● **TASK REQUIREMENTS**
Your answer must be only the lines below from the one containing "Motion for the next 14" through the one containing "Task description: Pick", copied exactly, with the pictures left out.

[Stored dataset items]

:::::

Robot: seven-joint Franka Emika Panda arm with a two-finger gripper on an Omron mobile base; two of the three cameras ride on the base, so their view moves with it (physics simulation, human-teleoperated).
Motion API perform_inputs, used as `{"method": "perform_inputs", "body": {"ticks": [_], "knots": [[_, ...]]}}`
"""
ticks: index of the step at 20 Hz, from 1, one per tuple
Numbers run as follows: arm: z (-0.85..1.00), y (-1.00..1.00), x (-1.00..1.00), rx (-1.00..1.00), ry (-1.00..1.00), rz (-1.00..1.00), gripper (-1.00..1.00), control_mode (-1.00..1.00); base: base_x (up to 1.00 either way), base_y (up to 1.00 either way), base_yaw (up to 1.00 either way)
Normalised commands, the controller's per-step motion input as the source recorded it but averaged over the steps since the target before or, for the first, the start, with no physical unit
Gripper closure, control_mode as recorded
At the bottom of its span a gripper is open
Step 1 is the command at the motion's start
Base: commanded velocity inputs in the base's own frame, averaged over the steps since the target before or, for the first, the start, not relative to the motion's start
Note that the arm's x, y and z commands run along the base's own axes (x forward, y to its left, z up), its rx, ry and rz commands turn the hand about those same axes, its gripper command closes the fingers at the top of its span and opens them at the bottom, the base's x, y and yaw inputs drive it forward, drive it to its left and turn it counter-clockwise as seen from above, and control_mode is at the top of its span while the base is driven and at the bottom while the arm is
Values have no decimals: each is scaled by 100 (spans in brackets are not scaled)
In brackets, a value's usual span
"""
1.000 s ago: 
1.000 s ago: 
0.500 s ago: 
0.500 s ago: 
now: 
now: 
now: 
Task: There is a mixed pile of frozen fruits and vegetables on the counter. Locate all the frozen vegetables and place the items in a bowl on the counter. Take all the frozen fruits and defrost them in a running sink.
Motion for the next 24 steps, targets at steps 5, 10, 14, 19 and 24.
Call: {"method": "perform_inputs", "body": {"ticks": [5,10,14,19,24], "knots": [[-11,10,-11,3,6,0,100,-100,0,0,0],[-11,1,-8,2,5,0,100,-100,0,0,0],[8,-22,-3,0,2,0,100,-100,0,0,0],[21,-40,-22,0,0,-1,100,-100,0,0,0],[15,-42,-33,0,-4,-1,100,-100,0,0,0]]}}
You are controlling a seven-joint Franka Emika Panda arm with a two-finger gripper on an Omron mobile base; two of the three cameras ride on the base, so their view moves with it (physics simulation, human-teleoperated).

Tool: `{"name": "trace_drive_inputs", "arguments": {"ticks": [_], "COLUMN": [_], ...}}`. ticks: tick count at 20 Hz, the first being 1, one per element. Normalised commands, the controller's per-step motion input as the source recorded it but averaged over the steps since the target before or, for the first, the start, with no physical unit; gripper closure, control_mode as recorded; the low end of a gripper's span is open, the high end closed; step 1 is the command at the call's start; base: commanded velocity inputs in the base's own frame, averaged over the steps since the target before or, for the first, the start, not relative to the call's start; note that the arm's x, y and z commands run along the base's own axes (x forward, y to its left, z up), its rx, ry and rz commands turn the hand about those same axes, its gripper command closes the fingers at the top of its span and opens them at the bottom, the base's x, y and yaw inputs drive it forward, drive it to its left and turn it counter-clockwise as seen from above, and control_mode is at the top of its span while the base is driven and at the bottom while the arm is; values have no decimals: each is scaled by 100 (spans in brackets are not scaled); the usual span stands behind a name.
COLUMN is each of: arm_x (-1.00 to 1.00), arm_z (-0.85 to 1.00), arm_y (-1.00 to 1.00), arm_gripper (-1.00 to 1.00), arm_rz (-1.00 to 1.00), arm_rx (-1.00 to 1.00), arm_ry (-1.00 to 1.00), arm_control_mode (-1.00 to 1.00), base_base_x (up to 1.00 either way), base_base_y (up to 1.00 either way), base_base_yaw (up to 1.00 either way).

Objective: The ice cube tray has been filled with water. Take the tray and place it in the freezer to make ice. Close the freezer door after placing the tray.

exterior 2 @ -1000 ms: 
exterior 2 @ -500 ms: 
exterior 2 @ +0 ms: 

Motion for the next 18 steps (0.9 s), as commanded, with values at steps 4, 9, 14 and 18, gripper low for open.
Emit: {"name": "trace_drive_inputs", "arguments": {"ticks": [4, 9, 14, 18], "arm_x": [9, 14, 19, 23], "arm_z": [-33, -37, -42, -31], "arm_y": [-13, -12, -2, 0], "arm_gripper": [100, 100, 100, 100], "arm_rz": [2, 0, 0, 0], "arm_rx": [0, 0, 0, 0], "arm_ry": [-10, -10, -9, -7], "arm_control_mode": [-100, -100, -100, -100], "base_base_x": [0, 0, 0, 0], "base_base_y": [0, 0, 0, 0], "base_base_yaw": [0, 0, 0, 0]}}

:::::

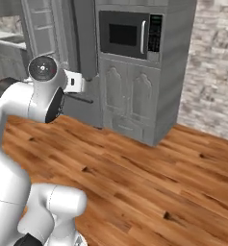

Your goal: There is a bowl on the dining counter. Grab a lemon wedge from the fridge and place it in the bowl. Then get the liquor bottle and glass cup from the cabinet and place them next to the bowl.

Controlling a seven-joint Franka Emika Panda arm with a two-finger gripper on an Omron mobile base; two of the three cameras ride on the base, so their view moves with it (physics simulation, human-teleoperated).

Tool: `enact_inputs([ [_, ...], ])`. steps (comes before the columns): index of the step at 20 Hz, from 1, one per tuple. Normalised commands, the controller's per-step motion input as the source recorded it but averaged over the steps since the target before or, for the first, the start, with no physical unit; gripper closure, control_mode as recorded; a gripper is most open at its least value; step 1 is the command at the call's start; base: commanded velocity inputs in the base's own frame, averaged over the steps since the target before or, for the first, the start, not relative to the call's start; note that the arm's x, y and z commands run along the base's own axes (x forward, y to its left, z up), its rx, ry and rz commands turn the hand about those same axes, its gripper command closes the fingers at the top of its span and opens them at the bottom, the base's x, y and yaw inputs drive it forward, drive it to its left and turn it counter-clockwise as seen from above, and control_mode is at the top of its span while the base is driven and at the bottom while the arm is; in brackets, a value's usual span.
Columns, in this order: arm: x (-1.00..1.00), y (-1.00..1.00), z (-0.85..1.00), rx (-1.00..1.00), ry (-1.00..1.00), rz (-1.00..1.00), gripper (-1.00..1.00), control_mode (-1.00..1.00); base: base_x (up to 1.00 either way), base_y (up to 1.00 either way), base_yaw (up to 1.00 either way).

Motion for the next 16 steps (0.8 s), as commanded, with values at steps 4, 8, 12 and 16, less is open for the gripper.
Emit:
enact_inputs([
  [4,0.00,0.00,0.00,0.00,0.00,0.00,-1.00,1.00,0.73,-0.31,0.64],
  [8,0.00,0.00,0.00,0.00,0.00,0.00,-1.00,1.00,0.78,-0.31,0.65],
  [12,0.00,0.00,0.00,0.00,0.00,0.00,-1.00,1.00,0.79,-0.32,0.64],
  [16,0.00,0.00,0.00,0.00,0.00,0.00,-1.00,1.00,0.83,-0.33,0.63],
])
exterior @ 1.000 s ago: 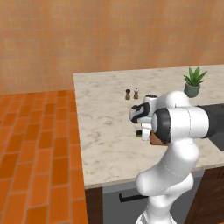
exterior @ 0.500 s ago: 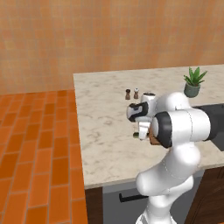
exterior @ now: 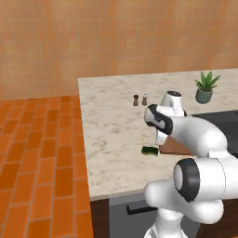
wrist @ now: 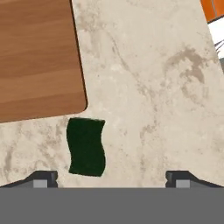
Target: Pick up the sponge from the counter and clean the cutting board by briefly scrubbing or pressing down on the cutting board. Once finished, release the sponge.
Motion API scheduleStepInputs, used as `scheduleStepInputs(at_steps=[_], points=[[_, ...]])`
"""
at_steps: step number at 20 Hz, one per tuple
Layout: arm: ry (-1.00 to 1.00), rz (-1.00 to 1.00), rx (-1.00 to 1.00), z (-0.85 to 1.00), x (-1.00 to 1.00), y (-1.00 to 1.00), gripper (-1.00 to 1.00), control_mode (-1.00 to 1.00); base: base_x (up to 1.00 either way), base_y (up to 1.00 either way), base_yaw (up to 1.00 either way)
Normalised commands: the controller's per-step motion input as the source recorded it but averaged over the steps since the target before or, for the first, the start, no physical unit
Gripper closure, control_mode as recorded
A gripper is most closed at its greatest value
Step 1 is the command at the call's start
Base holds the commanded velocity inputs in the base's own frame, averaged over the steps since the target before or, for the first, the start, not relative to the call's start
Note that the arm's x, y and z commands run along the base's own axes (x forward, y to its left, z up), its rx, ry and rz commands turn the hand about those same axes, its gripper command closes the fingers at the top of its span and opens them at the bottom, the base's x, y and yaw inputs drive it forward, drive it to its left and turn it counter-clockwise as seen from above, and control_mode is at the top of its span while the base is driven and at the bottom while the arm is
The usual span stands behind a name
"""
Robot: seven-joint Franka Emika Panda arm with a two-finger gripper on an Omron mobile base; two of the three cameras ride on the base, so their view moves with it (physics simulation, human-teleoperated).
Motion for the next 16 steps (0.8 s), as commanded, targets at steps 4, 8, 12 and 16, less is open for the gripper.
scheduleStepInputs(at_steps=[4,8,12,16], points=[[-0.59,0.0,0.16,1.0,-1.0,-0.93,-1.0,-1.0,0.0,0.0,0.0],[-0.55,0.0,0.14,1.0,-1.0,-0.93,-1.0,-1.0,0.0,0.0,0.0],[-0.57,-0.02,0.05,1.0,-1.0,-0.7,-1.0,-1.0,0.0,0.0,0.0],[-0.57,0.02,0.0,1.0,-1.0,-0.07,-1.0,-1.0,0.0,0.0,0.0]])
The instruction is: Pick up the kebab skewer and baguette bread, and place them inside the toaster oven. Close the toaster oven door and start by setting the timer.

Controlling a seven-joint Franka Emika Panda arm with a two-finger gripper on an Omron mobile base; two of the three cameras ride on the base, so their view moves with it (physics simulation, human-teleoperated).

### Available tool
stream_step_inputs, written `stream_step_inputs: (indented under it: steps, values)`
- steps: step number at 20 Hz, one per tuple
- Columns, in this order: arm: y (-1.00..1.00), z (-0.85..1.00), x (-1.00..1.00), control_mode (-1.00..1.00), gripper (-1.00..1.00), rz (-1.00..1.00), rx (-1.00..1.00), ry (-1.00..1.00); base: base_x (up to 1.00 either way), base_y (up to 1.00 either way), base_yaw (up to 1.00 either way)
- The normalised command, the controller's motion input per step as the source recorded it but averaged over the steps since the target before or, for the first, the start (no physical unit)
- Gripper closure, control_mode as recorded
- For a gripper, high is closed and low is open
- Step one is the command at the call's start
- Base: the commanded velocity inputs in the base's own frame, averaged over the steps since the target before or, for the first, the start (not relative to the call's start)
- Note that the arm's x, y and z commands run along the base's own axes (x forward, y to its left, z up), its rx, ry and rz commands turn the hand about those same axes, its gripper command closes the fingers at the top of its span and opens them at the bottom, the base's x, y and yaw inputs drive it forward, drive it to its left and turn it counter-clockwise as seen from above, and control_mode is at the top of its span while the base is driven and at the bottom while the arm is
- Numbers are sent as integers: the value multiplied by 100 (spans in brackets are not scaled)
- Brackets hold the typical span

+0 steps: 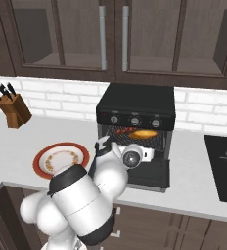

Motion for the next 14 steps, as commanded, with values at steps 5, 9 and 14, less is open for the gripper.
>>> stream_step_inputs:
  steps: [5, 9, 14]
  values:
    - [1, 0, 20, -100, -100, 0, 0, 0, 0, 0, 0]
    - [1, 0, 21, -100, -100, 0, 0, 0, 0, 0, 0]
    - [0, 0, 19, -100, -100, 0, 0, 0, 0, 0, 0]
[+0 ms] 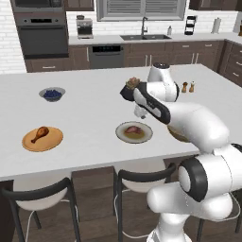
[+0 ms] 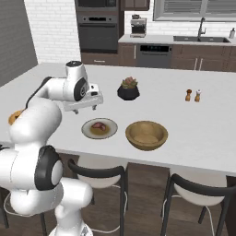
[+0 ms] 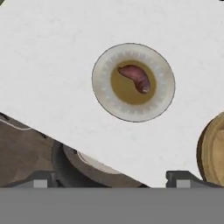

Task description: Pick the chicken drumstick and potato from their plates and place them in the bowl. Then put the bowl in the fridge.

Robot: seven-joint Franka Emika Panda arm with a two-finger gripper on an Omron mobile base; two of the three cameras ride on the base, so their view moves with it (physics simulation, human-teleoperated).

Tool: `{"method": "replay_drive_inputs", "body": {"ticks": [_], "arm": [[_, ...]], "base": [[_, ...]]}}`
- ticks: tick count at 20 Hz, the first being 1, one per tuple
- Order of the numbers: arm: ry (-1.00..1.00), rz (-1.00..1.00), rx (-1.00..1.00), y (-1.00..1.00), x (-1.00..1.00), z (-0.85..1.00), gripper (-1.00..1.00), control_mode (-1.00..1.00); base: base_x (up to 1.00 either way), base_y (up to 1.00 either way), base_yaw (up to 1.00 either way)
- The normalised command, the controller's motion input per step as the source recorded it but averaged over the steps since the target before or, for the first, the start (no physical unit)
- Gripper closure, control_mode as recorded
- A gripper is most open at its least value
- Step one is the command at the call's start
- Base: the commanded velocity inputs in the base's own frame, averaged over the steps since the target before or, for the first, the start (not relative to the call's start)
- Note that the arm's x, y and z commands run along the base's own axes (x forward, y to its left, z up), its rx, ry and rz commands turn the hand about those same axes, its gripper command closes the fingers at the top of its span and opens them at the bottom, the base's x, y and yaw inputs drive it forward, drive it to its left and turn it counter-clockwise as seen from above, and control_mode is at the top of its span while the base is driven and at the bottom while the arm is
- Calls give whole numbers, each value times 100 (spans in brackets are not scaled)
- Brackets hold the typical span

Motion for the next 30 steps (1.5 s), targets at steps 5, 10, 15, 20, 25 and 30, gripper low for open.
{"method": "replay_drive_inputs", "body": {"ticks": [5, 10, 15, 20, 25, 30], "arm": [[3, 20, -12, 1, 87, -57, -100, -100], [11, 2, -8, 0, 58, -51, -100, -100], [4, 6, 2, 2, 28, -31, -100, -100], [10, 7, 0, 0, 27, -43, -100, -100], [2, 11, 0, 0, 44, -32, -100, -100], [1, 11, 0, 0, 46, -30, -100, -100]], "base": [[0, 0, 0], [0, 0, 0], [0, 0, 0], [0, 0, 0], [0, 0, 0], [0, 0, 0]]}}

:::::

● **WRITTEN ANSWER**
Motion for the next 14 steps, as commanded, with values at steps 5, 9 and 14, less is open for the gripper.
>>> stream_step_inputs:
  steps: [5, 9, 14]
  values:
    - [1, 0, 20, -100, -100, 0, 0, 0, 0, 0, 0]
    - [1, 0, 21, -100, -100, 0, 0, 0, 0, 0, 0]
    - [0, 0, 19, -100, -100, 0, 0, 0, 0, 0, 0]
[+0 ms] 
[+0 ms] 
[+0 ms] 

Task description: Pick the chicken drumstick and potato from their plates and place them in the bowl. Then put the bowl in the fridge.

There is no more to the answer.